- **What to work on**
Each line of the data below that carries the word "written" needs to be copied.
Segment Start: Data provided
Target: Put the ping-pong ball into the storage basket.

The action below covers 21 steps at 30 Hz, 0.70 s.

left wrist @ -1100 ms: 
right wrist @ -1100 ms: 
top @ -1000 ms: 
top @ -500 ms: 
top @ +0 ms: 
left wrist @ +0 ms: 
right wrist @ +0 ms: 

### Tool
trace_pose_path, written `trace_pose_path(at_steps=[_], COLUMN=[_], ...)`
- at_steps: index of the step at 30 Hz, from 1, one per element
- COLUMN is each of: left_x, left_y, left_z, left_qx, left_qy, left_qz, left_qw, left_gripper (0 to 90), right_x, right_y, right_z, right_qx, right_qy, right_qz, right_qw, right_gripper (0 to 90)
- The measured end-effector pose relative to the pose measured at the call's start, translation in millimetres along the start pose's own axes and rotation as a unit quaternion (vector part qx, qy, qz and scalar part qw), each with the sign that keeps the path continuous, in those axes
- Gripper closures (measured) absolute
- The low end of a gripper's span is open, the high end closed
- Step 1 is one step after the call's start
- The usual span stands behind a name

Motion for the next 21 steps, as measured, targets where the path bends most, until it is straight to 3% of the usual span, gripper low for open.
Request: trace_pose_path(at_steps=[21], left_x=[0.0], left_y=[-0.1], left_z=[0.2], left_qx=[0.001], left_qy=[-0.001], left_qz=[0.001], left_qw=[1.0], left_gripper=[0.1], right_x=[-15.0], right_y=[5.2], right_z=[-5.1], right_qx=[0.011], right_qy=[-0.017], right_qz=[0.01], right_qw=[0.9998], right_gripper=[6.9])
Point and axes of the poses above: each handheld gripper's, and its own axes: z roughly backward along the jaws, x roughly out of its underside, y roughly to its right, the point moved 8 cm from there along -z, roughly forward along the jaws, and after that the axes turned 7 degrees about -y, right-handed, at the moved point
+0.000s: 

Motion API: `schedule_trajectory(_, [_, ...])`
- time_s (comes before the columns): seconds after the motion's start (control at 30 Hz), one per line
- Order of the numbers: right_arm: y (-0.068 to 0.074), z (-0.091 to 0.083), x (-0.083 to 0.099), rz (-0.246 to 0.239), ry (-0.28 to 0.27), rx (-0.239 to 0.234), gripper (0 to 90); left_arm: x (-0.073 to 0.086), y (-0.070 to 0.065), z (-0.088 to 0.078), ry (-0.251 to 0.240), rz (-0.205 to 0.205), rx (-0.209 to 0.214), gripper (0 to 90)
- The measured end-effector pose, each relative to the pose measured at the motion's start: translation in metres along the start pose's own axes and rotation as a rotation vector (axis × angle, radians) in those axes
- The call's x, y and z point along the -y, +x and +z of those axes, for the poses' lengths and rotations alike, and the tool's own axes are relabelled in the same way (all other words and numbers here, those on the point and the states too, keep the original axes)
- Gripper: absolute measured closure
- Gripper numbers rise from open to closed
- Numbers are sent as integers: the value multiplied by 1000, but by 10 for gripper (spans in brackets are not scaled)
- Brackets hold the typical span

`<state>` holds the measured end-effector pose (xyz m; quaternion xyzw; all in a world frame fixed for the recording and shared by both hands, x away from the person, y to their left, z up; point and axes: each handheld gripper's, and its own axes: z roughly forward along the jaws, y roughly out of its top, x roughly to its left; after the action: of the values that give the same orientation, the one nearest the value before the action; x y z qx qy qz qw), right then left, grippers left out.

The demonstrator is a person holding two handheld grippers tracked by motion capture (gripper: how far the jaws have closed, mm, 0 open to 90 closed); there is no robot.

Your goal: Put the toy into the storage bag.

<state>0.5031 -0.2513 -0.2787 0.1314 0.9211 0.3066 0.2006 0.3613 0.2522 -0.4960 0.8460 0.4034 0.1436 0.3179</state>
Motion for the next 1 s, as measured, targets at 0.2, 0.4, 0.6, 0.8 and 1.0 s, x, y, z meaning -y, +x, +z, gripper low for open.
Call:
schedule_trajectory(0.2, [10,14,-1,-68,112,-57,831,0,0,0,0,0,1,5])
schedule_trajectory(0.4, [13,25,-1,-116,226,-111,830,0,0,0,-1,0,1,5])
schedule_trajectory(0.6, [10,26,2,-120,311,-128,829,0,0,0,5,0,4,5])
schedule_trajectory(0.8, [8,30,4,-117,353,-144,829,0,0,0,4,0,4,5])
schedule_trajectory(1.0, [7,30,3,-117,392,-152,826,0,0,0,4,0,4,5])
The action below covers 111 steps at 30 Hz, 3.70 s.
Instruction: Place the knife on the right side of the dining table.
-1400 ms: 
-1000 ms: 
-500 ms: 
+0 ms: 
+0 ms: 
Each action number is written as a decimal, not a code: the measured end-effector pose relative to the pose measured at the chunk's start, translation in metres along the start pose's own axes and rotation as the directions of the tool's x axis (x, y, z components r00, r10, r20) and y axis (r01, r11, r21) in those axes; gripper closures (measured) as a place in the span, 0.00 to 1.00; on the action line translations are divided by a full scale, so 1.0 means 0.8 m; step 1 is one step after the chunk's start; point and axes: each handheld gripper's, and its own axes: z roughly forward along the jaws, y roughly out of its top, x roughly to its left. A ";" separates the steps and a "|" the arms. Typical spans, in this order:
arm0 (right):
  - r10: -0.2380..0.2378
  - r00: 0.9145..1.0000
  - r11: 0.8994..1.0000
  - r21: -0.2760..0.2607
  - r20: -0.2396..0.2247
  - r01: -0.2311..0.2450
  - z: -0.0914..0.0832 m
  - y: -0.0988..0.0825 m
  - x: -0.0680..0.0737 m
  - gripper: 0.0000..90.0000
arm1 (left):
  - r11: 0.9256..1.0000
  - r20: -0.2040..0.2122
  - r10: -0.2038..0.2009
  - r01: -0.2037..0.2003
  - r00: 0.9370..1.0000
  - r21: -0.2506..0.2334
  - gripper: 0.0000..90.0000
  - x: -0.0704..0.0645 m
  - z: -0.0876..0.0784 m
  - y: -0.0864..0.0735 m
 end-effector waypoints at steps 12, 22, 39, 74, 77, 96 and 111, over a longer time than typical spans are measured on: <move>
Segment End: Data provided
- **Solution for this task**
trace_pose_path, written `trace_pose_path(at_steps=[_], COLUMN=[_], ...)`
Each action number is written as a decimal, not a code: the measured end-effector pose relative to the pose measured at the chunk's start, translation in metres along the start pose's own axes and rotation as the directions of the tool's x axis (x, y, z components r00, r10, r20) and y axis (r01, r11, r21) in those axes; gripper closures (measured) as a place in the span, 0.00 to 1.00; on the action line translations are divided by a full scale, so 1.0 means 0.8 m; step 1 is one step after the chunk's start; point and axes: each handheld gripper's, and its own axes: z roughly forward along the jaws, y roughly out of its top, x roughly to its left. A ";" separates the steps and a "|" the arms. Typical spans, in this order:

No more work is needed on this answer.